Так или иначе, поступайте, как вам нравится. Пришел Доктор Махон, и мы должны объявить антракт.
* * *
К счастью, в то время Ирландия не существовала
[195] в мире. Поэтому мы не участвовали во Второй мировой Войне. Old Roundrims добился этого. Гениально, на самом деле. Вторая мировая война была toirmiscthe, как он сказал. Это слово многие должны были искать в словаре, и когда находили, то оказывалось, что война по существу запрещена
[196], только на ирландском языке. Твиттер сошел с ума, заявив, что это было позорным и отсталым, но в те времена Твиттер
[197] был разговором одних только птиц. Дело в том, что ирландцам не нравится относиться к вещам прямолинейно, как Джимми Янки узнал в тот раз, когда вернулся домой, поехал в Аптеку Бернса в Килраше и во весь голос попросил что-нибудь от крови, льющейся из его задницы. Нет ничего прямолинейного, когда дело касается нас. Это никакое не совпадение, что у нас нет прямых дорог, да и через черный ход мы ходим неспроста. Люди, приезжающие к нам домой, иногда парковались во дворе и ждали, когда появится мой отец, так что на самом деле они вовсе не приезжали в гости. Итак, нет, мы не были на Войне. Мы были в чем-то другом, названном «Чрезвычайное Положение». Никто другой в мире не был в нем, только мы. Мюнхенская Возня
[198], как это событие называет Пэдди Каванах
[199] (Книга 973, «Собрание стихотворений», Мартин, Брин и О'Киф), не волновала нас.

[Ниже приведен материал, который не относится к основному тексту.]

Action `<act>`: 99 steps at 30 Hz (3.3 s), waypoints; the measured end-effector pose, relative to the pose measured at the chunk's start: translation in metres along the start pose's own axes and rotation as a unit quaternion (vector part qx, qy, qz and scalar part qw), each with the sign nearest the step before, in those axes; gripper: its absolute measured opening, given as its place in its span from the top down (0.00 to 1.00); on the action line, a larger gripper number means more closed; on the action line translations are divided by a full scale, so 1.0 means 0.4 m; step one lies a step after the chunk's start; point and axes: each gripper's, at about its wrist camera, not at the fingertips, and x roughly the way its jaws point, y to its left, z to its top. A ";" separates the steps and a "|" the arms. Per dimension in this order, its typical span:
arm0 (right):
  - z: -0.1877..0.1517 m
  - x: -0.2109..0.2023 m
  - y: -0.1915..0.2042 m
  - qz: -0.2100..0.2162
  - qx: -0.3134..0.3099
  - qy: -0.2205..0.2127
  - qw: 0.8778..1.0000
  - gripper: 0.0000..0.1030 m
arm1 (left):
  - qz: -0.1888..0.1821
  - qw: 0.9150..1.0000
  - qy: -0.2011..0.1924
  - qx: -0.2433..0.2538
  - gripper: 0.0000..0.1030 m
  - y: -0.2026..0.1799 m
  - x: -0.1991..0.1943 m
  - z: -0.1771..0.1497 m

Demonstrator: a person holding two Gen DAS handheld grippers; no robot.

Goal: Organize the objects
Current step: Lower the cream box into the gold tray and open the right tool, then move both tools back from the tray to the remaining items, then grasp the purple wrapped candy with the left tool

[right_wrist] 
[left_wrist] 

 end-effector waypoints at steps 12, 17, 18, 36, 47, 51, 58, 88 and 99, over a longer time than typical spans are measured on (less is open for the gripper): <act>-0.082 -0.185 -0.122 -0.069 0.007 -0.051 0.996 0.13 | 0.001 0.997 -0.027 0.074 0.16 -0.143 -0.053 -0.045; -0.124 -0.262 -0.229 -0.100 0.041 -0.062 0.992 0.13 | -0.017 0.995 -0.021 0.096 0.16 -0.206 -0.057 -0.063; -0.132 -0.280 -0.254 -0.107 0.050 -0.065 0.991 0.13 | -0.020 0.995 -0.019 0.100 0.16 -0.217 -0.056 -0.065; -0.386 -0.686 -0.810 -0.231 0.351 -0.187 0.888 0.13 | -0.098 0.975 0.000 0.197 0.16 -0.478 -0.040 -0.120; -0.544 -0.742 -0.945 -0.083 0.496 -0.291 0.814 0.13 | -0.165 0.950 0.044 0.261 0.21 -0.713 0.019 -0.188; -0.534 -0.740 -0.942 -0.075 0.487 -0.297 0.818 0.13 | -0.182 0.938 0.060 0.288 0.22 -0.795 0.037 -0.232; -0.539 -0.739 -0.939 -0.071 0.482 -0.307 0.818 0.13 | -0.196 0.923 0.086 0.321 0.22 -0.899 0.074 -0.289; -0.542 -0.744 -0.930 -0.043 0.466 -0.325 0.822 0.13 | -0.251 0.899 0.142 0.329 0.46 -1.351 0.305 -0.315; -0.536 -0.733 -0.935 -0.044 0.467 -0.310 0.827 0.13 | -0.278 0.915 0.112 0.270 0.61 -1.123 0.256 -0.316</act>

Дедушка точно не волновался о сохранности своих материалов. Во-первых, он уже был старым. Он родился в 1895 году, и ему было за сорок. И, во-вторых, он был Вне Игры еще до Ориэл Колледжа и почти совсем забыл о том, что в человеческом разнообразии существует женский пол. (Вьющиеся волосы в ушах, безумные и жесткие, как проволока, брови, словно запутанная леска над слезящимися глазами, и его версия состоящей из точек маски на нижней челюсти, как у Преподобного, были доказательством его забывчивости.)